Gary K. Bertsch
University Professor of International Affairs
Gary K. Bertsch is a University Professor of Public and International Affairs (for "highest recognition of significant impact on the University of Georgia") and Founder and Director of the Center for International Trade and Security. Professor Bertsch is involved in a number of research, teaching and outreach initiatives intended to promote trade, security and better international relations world-wide. He has secured over $10 million dollars in external funding to UGA in recent years to support these efforts.

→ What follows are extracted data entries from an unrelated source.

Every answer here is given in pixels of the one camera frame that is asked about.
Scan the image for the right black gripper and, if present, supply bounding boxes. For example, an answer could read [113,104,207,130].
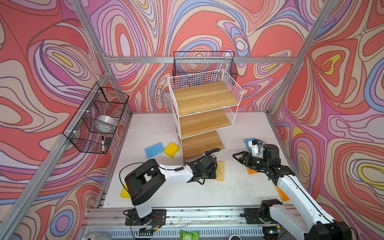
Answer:
[232,151,269,171]

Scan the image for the orange sponge with pale back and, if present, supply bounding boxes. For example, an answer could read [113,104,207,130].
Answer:
[215,161,225,182]

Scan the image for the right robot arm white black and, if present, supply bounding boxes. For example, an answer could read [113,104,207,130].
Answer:
[233,145,356,240]

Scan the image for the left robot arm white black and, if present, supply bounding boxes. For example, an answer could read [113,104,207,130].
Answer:
[119,148,221,219]

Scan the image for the yellow sponge near shelf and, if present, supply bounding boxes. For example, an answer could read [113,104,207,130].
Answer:
[164,143,180,158]

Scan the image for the blue sponge right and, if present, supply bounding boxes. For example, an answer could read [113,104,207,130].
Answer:
[244,138,255,153]

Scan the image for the blue sponge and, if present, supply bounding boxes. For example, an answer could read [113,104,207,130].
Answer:
[145,143,164,159]
[244,138,255,153]

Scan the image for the blue sponge left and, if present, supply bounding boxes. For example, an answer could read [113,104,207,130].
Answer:
[145,143,164,159]

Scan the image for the green snack packet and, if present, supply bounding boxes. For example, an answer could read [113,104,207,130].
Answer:
[180,230,200,240]

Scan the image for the yellow sponge front left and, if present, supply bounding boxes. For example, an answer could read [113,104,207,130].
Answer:
[120,184,131,199]

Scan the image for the black marker pen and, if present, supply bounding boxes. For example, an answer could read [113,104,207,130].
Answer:
[101,136,105,154]

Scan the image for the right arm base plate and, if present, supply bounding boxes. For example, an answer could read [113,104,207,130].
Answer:
[240,208,278,225]

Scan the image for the white wire wooden shelf rack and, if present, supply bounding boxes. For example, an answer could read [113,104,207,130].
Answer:
[168,70,244,160]

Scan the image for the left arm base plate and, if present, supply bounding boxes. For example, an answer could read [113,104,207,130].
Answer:
[123,209,167,227]

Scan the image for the black wire basket back wall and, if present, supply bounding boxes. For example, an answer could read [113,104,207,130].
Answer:
[173,50,238,80]

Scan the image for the black wire basket wall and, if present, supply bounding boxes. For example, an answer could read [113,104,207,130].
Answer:
[173,50,238,80]
[63,83,129,155]

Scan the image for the black wire basket left wall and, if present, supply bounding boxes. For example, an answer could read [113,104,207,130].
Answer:
[63,83,129,155]

Professor Bertsch has been engaged in teaching, research, and service at the University of Georgia since 1969. He has received numerous teaching awards, including the University's Pi Sigma Alpha Teacher of the Year Award. He has served as a Fulbright Professor in England and an IREX (International Research and Exchanges Board) Professor in the former Yugoslavia. He is listed in several issues of Who’s Who, including Who’s Who in America. He served on the Board of Trustees of The University of Georgia Foundation 1994-2004 and on the Board of Directors of The University of Georgia Research Foundation, 1987-97. He is a member of the New York-based Council on Foreign Relations. He is also co-founder and co-director of the Delta Prize for Global Understanding, an annual University award (presented to President Jimmy and Rosalyn Carter, Archbishop Desmond Tutu, President Mikhail Gorbachev, UN High Commissioner Sadako Ogata, and Vaclav Havel, former President of the Czech Republic).
Professor Bertsch’s research focuses on trade, technology, and strategic issues. He directs projects on national and international security projects worldwide. He has authored or edited over 20 books, including: Dangerous Weapons, Desperate States: Russia, Belarus, Kazakhstan and Ukraine (Routledge, 1999); Engaging India: US Strategic Relations with the World’s Largest Democracy (Routledge, 1999); and International Cooperation on Nonproliferation Export Controls (University of Michigan Press, 1994). Professor Bertsch testifies before Congress regularly and is active in a number of projects intended to contribute to new trade and security policies for the 21st century. He and his wife Joan reside in Athens, Georgia and have three children with families living in Washington, DC and Atlanta, GA.